A township in the United States is a small geographic area. Townships range in size from 6 to 54 square miles (15.6 km² to 140.4 km²), with 36 square miles (93 km²) being the norm.

The term is used in three ways.

Survey townships are generally referred to by a number based on the Public Land Survey System (PLSS). A reference to the township will look something like "Township 2 North Range 3 East", or "T2NR3E" and such a notation is used in property descriptions based on the PLSS. Townships were originally surveyed and platted by the United States General Land Office, using contracted private survey crews, and are marked on the United States Geological Survey maps of the United States.

Townships are normally a square approximately six miles (9.7 km) on a side with cardinal boundaries conforming to meridians and parallels, containing 36 sections of one square mile (2.6 km2) each. The northern and western most tier of sections in each township are designed to take up the convergence of the east and west township boundary lines or range lines, as well as any error in the survey measurements, and therefore these sections vary slightly from being one square mile or 640 acres (260 ha). Survey townships exist in some form in most states other than the original 13 colonies, Kentucky, Tennessee, Vermont, and Maine. Irregular or fractional townships with fewer than a full 36 sections are created where full townships cannot be laid out due to existing senior boundaries, such as Spanish/Mexican ranchos, Indian reservations, state boundary lines, etc.

This kind of township is similar to geographic townships in the province of Ontario, Canada.
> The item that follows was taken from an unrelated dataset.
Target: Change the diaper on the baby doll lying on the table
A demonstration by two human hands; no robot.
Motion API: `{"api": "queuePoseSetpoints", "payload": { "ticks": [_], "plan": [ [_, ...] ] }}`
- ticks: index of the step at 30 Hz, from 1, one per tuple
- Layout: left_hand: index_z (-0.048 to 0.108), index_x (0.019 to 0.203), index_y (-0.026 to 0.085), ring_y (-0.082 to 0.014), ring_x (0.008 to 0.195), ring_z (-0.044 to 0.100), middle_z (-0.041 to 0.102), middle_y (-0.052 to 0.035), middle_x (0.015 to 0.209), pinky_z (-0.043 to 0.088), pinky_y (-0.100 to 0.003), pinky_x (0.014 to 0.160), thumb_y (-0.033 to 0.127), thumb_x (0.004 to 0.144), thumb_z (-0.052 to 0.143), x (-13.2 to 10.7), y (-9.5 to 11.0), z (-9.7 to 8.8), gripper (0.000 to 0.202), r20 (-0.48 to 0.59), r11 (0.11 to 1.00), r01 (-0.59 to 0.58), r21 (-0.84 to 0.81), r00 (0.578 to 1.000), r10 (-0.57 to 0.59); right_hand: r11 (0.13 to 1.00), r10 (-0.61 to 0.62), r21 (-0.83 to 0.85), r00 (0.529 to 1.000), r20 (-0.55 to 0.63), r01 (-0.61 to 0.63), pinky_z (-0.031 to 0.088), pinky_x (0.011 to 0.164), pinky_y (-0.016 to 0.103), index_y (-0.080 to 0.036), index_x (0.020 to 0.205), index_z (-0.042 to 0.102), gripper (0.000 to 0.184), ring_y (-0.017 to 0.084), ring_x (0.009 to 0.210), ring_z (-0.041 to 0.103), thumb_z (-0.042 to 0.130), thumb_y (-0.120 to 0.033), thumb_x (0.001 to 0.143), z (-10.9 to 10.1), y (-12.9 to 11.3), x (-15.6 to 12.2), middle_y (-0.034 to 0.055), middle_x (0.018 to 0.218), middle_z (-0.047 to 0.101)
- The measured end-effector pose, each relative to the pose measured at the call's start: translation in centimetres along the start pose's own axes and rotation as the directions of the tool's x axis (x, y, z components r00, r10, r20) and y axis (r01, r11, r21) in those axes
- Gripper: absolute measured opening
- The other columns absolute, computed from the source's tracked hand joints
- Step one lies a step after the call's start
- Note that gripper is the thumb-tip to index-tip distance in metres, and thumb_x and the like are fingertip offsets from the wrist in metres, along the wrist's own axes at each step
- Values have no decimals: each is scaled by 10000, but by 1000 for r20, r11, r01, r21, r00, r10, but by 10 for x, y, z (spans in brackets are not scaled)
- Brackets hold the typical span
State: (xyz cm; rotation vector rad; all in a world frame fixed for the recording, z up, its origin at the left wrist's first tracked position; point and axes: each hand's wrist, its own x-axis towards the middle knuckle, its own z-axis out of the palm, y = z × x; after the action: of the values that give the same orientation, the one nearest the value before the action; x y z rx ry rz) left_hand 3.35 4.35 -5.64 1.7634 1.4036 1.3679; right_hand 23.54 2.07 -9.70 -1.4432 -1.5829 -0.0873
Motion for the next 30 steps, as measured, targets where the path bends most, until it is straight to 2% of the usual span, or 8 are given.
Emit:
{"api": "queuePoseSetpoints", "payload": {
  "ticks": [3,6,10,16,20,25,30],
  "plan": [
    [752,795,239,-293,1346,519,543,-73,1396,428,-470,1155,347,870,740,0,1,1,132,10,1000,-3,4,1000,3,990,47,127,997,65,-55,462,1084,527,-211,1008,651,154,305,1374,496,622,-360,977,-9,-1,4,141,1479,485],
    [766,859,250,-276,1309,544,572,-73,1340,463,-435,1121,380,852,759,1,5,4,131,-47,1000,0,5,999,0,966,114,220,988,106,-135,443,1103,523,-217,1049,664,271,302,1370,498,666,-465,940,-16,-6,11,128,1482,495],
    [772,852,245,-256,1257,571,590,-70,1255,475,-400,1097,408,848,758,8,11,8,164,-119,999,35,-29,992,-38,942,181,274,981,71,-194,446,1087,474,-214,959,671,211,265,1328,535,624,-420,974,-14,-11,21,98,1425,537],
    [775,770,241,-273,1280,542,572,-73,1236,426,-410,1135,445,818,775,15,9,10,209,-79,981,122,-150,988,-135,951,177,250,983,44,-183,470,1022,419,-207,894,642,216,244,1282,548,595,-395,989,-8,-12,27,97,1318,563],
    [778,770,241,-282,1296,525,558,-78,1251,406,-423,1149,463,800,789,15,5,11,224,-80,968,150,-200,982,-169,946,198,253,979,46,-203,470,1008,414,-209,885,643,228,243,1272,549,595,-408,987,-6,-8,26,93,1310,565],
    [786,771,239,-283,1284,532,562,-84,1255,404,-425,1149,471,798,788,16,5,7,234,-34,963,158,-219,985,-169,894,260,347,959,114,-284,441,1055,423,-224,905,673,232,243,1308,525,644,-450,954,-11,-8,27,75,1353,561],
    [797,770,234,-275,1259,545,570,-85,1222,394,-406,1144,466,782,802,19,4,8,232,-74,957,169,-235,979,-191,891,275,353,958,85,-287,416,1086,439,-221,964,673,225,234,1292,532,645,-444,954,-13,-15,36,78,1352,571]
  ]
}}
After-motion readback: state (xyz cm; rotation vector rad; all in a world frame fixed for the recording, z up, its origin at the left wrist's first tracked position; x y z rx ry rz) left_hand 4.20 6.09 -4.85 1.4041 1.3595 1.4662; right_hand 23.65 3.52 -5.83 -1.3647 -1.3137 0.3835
In Kentucky, the Jackson Purchase (the area west of the Tennessee River) is divided into townships and ranges. In Tennessee, the entire state is surveyed into townships and ranges that make up 13 survey districts of the Tennessee State Survey. In extreme northern Maine there is an area divided into townships and ranges oriented to true north. A region in the central part of the state, made up of 17 surveys, is divided into townships, but these are not oriented to true north. The remainder of the state is on metes and bounds. Similarly, Vermont and New Hampshire are mostly metes-and-bounds states, but have areas in the north that are surveyed into townships not oriented to true north. Most of Ohio is surveyed using the Public Land Survey System, but several sizable areas are metes-and-bounds, including the Virginia Military Reserve, Donation Tract, French Grant and the three Moravian grants (Gnadenhutten, Schoenbrunn and Salem). A 150,000-acre (61,000 ha) area in southern Indiana (Clark Grant) is not surveyed into townships, but is still a gridded survey. Portions of the Texas State Survey use square townships. Sizeable portions of Alaska, Washington, Oregon, California and Arizona are unsurveyed. Substantial swampy areas in Florida and Louisiana are also unsurveyed.